IWC Meeting Wrap-Up

Report, 30 June 1996, from William Rossiter, Great Whales Foundation

The 48th annual meeting of the International Whaling Commission (IWC) ended in Aberdeen with the global moratorium on commercial whaling still firmly in place. However, the Commission faces a growing crisis over the continued polarization between the whaling countries (Norway and Japan), who are whaling against the IWC majority, and other countries including New Zealand, Australia and UK who have reaffirmed their view that the moratorium should stay in place permanently.

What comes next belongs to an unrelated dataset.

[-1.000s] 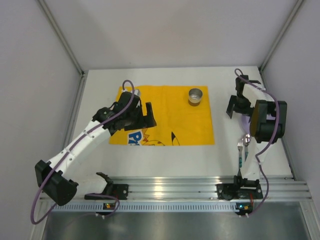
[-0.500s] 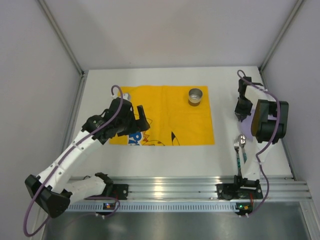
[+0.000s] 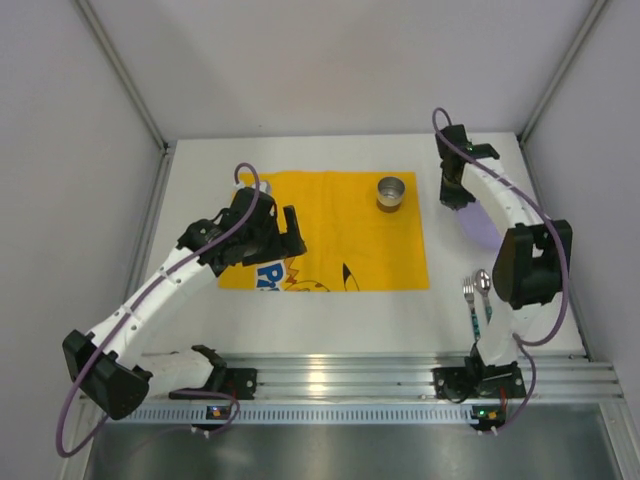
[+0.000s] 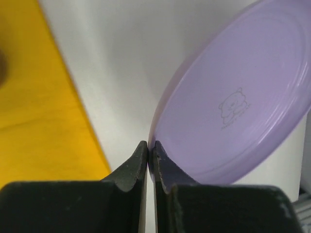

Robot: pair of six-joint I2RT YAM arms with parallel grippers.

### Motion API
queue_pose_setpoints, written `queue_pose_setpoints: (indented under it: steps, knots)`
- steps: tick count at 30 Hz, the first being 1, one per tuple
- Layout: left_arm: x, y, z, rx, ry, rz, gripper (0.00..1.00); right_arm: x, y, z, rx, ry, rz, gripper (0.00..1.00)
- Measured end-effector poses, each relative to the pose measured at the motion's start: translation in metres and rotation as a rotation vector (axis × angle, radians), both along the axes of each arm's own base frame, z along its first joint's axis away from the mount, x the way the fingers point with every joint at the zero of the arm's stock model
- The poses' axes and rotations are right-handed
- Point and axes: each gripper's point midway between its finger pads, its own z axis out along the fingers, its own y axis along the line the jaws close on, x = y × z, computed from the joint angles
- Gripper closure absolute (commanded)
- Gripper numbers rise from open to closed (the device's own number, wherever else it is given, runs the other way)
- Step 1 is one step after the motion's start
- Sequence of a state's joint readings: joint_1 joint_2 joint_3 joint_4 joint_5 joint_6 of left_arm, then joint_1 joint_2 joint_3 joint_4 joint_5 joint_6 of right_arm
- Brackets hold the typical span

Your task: Set the dinner table for one person

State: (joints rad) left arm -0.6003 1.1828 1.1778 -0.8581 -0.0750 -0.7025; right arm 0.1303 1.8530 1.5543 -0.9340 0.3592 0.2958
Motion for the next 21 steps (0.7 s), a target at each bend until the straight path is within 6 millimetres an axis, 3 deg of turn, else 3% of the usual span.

The following are some of the major results:

  • The IWC Scientific Committee ruled that the abundance estimate for the NE Atlantic minke whales, resulting from a survey carried out by Norway, is adequate for use in the RMP (Revised Management Procedure). It implies that if the moratorium is lifted, and the RMS (Revised Management Scheme) was agreed and put in place, then that abundance estimate could be used as the basis for calculating Norway's whaling quota. A key outstanding question with the RMS is an international system of supervision and control of whale catches. In the meantime, however, the acceptance of the abundance estimate by the IWC Scientific Committee should not be used for the setting of current quotas by Norway.
  • There was agreement that the surveys used in making population estimates for any future whaling quota should be under international scrutiny.
  • A resolution was passed calling on Norway to halt its whaling immediately. The Norwegian delegation walked out to avoid listening to this part of the discussion.
  • A strong resolution requesting Japan to halt its scientific whaling in the Souther Ocean Sanctuary was passed by a large majority. (In the last Antarctic season, Japan killed 440 minke whales in the Sanctuary.)
  • Japan's request, made for the 9th year, for an "interim quota" of 50 minke whales despite the moratorium was defeated by a stronger vote than in previous years. However, the issue was kept alive with agreement to hold a workshop before the 1997 IWC meeting.
  • A resolution on illegal whale meat trade was passed, seeking to address the problem of growing stockpiles of meat and blubber which can facilitate the "laundering" of illicit supplies coming from current and past whaling. "Illicit trade is back with a vengeance," said Cassandra Phillips, WWF's whale coordinator. "And with it, the fear of growing pirate whaling by nationals of countries other than Japan and Norway.
  • Conservationists welcomed the decision by the United States to defer a proposal for an aboriginal subsistence quota of 5 Gray whales for the Makah Indian tribe in Washington State in the Pacific Northwest. The subsistence need was not proven, and many concerns were left unresolved.
  • A resolution was passed encourging further non-lethal research on the links between marine pollution, global climate change, and the whale populations. WWF papers helped move this resolution.
  • The whale watching resolution went through by consensus. This endorses IWC's involvement with whale watching development.
  • The request by Russia for a quota of 5 bowhead whales as an aboriginal/subsistence catch was withdrawn when it failed to receive unanimous support.
  • A resolution on "Small cetaceans" (dolphins, porpoises and small whales) was agreed, particularly drawing attention to the plight of the highly endangered vaquita (Mexico) and baiji (Chinese river dolphin).
  • Strong concern was noted about the possibility of Canada (a non-member country of the IWC) issuig a license for aboriginal people to kill at least one bowhead whale from the highly endangered stock in Eastern Canada.